— Что вы, что вы, — заволновался Петр Сергеевич, — разве можно так! После такого-то путешествия! Вымоетесь, поспите, а там и за дело.
Я категорически отказался, и Петр Сергеевич, кажется, несколько огорчился. Он проговорил еще что-то насчет того, что тогда и работать лучше будет, но, убедившись, что я непоколебим, перестал спорить. Со скрипом открылась дверь, и по дощатым ступеням мы спустились в землянку. Она оказалась довольно высокой и просторной. И стены, и потолок, и пол были обшиты досками. От большой печи несло жаром, хотя стояло лето, и в землянке было очень душно. На столе, покрытом скатертью, стояли чашки, блюдца и тарелки. На стенах висели картинки и фотографии. В большом застекленном шкафу стояла посуда, и на полу лежали пестрые половики. Прочным бытом, устойчивостью веяло от обстановки.
Полная женщина внесла большую миску с тушеной свининой; за ней молодой парень втащил шумящий самовар.
— Закусывайте, — сказал Петр Сергеевич.
Я снял гимнастерку и повесил ее просушить у печки. В одной рубашке я сел к столу. Съел тарелку свинины, в стаканы уже был налит крепкий, горячий чай.
Сидя друг против друга, мы с Петром Сергеевичем стали чаевничать, как люди, понимающие настоящий вкус в этом деле. Я снова услышал подробный рассказ о профессоре Кострове, о Вале, о двух ассистентах, о том, как была устроена в партизанском отряде лаборатория.
— Хорошо, — сказал я. — Что же вы сделали после того, как кража была обнаружена?
Петр Сергеевич потянул с блюдца чай, отставил блюдце и вытер со лба пот.
— Что ж тут сделаешь! — сказал он. — Конечно, послали искать по болоту, да ведь черт его знает… Разве болото обыщешь!
— Но вы же говорите, что здесь как на острове. Почему же нельзя обыскать?

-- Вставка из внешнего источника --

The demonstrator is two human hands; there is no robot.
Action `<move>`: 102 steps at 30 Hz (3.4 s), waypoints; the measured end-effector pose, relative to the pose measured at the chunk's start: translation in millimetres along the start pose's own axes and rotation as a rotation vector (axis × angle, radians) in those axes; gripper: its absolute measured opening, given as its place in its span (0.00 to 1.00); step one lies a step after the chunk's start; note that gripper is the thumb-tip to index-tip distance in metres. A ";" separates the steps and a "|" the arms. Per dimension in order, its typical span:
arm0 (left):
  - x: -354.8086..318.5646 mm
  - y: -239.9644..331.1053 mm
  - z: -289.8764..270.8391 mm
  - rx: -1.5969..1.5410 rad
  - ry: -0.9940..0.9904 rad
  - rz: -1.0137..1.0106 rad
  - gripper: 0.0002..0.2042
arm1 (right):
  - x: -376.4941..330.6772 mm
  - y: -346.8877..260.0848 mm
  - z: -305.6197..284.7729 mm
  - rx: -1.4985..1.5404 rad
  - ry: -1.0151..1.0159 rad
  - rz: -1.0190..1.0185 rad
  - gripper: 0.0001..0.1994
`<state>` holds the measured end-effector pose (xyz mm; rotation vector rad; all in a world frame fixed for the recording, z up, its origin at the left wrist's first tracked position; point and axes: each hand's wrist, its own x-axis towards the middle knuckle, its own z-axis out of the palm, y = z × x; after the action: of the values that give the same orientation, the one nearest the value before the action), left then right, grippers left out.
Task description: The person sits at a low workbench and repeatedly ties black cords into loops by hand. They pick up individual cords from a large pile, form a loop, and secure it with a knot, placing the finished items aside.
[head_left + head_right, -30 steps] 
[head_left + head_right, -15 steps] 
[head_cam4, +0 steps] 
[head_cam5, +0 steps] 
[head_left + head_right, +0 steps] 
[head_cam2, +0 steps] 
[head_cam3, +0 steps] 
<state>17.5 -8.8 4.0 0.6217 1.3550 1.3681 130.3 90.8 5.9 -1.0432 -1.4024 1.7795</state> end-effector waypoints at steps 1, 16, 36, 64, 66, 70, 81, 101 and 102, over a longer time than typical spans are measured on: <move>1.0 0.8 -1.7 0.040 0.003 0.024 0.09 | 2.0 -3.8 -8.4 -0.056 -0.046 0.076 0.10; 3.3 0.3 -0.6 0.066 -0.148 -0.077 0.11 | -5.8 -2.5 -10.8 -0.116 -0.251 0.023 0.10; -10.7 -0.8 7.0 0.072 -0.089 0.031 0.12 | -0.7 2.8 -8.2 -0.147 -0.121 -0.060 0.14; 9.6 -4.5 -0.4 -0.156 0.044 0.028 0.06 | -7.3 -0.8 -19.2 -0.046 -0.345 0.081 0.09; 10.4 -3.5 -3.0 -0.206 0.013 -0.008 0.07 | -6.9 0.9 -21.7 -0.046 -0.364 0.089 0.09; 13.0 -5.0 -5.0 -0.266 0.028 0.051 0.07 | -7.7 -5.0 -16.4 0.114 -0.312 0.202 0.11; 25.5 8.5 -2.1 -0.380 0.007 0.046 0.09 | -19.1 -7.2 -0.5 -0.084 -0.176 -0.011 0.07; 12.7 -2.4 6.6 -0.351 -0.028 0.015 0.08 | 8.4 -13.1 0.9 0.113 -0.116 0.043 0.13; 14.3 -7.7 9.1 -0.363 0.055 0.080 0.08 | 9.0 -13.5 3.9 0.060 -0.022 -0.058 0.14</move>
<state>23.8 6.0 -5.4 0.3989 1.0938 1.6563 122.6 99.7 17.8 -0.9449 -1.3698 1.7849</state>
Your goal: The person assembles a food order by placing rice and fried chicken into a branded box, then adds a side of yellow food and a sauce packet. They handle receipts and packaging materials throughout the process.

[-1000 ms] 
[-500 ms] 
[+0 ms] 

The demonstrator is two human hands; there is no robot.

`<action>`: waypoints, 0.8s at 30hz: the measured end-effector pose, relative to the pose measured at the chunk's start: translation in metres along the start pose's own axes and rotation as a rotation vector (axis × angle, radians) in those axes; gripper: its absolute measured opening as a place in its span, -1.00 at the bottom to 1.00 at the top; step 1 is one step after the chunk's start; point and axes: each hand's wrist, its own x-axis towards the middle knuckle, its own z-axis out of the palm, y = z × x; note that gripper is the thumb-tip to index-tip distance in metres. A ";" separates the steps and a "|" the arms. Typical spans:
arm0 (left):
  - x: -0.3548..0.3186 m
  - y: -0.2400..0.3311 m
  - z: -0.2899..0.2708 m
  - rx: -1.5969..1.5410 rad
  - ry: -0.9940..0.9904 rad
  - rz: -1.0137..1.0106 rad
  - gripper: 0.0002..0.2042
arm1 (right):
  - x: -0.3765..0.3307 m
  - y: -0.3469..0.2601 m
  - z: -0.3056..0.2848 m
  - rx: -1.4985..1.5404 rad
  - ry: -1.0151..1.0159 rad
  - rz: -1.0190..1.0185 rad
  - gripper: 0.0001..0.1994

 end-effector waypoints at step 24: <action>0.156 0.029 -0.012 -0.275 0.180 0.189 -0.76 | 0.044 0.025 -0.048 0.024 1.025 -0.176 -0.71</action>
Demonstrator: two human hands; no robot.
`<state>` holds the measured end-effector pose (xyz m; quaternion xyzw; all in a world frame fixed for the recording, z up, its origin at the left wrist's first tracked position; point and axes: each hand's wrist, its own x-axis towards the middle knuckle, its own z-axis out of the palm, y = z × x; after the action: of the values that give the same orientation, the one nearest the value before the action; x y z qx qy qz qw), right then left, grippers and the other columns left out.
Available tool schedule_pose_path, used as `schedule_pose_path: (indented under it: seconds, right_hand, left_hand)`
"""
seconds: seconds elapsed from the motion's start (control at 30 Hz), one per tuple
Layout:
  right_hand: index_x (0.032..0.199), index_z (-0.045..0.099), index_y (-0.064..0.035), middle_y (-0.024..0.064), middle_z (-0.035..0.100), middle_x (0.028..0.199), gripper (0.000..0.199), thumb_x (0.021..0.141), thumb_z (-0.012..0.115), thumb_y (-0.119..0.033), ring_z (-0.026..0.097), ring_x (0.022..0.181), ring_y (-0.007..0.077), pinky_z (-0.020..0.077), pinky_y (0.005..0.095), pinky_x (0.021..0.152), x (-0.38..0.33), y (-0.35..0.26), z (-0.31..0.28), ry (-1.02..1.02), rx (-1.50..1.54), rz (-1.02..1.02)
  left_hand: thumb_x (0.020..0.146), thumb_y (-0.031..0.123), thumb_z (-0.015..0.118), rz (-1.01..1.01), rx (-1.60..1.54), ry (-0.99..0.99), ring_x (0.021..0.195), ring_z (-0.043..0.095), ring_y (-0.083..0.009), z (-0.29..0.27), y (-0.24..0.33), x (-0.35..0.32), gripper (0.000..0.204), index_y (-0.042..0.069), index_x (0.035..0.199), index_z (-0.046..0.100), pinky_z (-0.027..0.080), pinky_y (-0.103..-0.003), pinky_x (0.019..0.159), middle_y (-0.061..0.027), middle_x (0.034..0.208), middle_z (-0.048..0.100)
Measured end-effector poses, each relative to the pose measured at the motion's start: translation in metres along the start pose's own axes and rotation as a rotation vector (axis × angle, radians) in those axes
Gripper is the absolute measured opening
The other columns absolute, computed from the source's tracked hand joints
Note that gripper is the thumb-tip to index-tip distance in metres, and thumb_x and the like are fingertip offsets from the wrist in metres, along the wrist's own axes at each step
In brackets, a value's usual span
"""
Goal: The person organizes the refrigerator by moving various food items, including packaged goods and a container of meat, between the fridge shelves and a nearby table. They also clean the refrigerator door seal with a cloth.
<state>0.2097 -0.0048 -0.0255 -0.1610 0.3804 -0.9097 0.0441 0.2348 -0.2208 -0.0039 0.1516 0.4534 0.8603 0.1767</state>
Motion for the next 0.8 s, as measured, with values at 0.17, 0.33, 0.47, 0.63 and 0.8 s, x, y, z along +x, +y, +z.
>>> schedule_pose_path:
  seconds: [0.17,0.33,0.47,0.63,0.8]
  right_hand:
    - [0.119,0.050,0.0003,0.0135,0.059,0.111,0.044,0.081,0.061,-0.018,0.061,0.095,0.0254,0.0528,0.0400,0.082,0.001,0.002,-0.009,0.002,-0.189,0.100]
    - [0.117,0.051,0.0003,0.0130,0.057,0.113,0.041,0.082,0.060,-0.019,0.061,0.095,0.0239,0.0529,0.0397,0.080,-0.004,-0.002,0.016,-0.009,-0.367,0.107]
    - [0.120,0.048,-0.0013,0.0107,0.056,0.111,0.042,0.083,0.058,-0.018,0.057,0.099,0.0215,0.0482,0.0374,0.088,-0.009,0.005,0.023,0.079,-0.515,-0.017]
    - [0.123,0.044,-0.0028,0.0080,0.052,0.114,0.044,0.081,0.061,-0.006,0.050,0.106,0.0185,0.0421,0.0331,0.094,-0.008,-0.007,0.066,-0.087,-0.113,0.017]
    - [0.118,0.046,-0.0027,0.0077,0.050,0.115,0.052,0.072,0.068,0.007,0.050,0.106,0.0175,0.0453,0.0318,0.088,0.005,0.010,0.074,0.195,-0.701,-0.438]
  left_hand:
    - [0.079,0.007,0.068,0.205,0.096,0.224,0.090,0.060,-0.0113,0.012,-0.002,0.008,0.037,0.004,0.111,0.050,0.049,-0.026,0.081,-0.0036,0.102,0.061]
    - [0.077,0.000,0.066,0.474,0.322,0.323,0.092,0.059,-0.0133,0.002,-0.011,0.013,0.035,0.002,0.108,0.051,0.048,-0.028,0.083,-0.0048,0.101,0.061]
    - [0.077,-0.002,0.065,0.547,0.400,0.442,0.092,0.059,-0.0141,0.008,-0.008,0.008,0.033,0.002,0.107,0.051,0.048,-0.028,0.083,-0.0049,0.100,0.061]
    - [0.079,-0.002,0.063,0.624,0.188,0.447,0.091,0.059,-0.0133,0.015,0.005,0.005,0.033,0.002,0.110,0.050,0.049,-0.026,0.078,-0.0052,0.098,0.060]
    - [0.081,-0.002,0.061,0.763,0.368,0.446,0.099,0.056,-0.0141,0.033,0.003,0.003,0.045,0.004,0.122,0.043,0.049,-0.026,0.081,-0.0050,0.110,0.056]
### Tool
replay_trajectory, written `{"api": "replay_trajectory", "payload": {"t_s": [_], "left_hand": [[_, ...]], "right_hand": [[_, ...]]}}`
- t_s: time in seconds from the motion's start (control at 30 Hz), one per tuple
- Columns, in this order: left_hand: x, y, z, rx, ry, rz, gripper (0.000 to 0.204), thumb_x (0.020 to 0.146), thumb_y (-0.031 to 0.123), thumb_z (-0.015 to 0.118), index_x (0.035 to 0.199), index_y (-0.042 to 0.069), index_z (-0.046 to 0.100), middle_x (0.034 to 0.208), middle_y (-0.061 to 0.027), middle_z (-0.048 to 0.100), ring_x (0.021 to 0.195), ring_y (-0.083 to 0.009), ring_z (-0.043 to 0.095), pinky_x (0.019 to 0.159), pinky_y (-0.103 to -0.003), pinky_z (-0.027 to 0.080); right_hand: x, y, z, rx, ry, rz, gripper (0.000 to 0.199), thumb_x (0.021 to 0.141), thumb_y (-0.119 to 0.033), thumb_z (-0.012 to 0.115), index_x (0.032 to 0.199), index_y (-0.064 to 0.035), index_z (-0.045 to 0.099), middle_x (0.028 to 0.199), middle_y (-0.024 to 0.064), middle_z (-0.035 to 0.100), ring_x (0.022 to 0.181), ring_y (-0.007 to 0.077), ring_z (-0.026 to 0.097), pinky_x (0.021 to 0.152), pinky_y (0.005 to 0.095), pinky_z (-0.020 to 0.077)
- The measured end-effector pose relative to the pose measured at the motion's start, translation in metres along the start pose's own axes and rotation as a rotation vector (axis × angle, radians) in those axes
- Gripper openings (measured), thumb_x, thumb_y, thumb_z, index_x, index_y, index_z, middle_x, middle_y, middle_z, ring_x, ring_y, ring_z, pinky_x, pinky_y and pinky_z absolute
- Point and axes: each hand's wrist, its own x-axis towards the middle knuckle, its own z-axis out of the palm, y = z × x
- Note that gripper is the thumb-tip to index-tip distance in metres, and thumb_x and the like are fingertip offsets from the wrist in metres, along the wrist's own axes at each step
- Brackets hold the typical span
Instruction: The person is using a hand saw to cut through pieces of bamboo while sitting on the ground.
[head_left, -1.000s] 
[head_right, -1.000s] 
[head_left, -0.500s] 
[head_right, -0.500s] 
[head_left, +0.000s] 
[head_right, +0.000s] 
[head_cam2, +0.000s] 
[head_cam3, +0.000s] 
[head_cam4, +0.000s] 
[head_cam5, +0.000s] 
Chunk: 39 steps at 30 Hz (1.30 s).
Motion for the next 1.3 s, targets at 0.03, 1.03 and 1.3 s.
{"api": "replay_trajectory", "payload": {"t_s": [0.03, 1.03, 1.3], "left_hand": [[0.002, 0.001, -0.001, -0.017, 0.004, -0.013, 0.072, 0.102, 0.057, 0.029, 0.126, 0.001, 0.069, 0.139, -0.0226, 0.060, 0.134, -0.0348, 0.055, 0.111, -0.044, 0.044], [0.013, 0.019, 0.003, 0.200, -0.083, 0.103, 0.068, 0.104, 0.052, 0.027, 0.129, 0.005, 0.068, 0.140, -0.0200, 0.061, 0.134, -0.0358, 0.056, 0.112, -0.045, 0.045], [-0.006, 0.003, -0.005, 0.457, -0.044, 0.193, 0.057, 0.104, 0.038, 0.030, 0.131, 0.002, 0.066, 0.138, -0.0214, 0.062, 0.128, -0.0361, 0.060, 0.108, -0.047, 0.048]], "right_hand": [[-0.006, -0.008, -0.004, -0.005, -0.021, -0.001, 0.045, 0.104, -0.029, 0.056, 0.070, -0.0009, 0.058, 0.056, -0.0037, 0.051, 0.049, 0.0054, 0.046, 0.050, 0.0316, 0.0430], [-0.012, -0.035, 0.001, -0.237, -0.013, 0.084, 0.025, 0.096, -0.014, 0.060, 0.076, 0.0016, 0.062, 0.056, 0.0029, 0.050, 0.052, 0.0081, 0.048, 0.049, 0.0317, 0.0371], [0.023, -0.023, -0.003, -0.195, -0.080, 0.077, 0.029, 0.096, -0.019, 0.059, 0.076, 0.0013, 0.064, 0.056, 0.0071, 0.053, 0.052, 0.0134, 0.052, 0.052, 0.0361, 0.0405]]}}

— Обыскать-то можно, но только вы представьте себе: отряд весь ушел, у меня осталось человек тридцать, всех одновременно бросить на поиски я не могу. Постовые должны стоять на постах, радист дежурит, кухня работает, конюх лошадей стережет. Территория наша, надо считать, километров шестьдесят квадратных. Ну, бросил я на поиски двенадцать человек — одного на пять квадратных километров. Конечно, по-настоящему лес не прочешешь.
Почему-то этот простой расчет раньше не приходил мне в голову.
— А собаки нет у вас? — спросил я.
— Обыкновенная шавка, — ответил Петр Сергеевич. — Куда же ее? Разве она по следу сможет пойти? Если, как я надеюсь, через недельку отряд вернется, тогда, конечно, другое дело: прочешем по-настоящему, кочки ни одной не оставим, а сейчас так, одна формальность.
— Через недельку! — сказал я. — Хорошее дело! За это время Якимов знаете где будет?
— Все может быть, все может быть, — печально согласился Петр Сергеевич.
Мы помолчали. Я допил чай и отставил стакан.
— Хватит, — сказал я. — Теперь, Петр Сергеевич, если можно, дайте мне часика два поспать. Сейчас четыре. Можно, чтобы в шесть меня разбудили? И тогда пойдем с вами к Костровым. Далеко это?
— Километра два, и того не будет. А постель вам готова.
За печкой на топчане постлана была постель. Я лег. Петр Сергеевич прикрутил керосиновую лампу, пожелал мне спокойного сна, почему-то на цыпочках вышел из землянки и тихо притворил за собой дверь. Тикали ходики на стене. Женщина бесшумно вошла и убрала посуду.